Produktdetaljer
Biographical note
Dr. McKinley’s funded research focuses on centering sex and gender differences while promoting health equity for Indigenous peoples (American Indian, Alaska Native, and Native Hawaiians). As a lead editor on a special issue and associated book entitled, “Indigenous Health Equity and Wellness,” she is a leader conducting community engaged and culturally grounded health equity research. After a decade of work on violence against Indigenous women and families and associated disparities, her clinical trial research focuses on developing and testing a culturally relevant and family centered intervention (the Weaving Healthy Families, or Chukka Achaffi’ Natana Program). This program promotes health and wellness while preventing the underlying causes of premature mortality and morbidity among Indigenous peoples, namely alcohol and other drug use and violence. Along with examining sex differences related to the effect and uptake of this intervention that incorporates mhealth, sex differences related to social determinants of health related to cardiovascular, cancer, diabetes, and other chronic health problems are focal to this work.
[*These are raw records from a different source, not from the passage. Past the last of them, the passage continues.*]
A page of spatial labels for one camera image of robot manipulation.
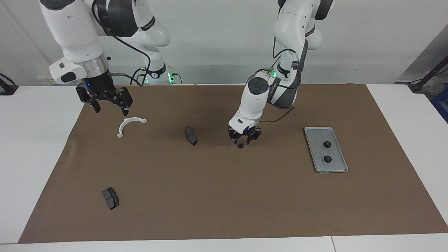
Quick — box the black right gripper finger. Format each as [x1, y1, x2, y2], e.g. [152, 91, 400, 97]
[76, 86, 102, 113]
[117, 87, 133, 117]

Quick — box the white curved plastic bracket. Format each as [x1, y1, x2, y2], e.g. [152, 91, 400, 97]
[117, 118, 148, 138]

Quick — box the black stand foot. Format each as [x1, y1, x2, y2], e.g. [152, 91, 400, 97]
[0, 73, 19, 96]

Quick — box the black left base cable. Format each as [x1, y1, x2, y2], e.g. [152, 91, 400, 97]
[249, 68, 272, 84]

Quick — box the white wall box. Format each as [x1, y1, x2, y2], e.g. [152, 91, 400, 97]
[36, 68, 76, 85]

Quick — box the silver metal tray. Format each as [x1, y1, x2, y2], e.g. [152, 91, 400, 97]
[304, 127, 349, 173]

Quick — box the short grey brake pad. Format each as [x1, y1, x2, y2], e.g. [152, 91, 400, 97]
[102, 187, 120, 210]

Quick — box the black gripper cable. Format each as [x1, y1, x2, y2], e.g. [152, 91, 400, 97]
[92, 0, 152, 87]
[259, 35, 308, 124]

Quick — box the black tripod stand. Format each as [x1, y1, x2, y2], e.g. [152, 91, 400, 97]
[408, 63, 448, 93]

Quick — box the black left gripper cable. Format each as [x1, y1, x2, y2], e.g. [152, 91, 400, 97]
[259, 35, 308, 124]

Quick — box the long grey brake pad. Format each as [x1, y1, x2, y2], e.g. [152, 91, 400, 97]
[184, 126, 197, 146]

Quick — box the black right base cable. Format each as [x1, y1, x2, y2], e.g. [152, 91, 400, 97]
[130, 68, 146, 85]

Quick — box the blue crate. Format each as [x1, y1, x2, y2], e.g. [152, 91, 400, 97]
[430, 87, 448, 124]

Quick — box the black base cable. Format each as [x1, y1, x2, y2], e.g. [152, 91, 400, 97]
[130, 68, 146, 85]
[249, 68, 272, 84]

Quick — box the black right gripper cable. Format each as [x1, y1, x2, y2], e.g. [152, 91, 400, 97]
[92, 0, 152, 87]

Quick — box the brown table mat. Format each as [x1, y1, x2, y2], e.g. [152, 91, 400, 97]
[18, 83, 448, 244]
She led the development of the Indigenous-based and ecological “Framework of Historical Oppression, Resilience, and Transcendence (FHORT)”, which identifies, and culturally relevant risk and protective factors related to wellness across community, family, and individual levels from a relational perspective. This framework was chosen for inclusion in the edited book, Grand Challenges for Society: Evidence-Based Social Work Practice, and her work has also been highlighted as Best Paper by the Journal of Ethnic and Cultural Diversity in Social Work in 2018, "Indigenous Women and Professionals’ Proposed Solutions to Prevent Intimate Partner Violence in Tribal Communities.”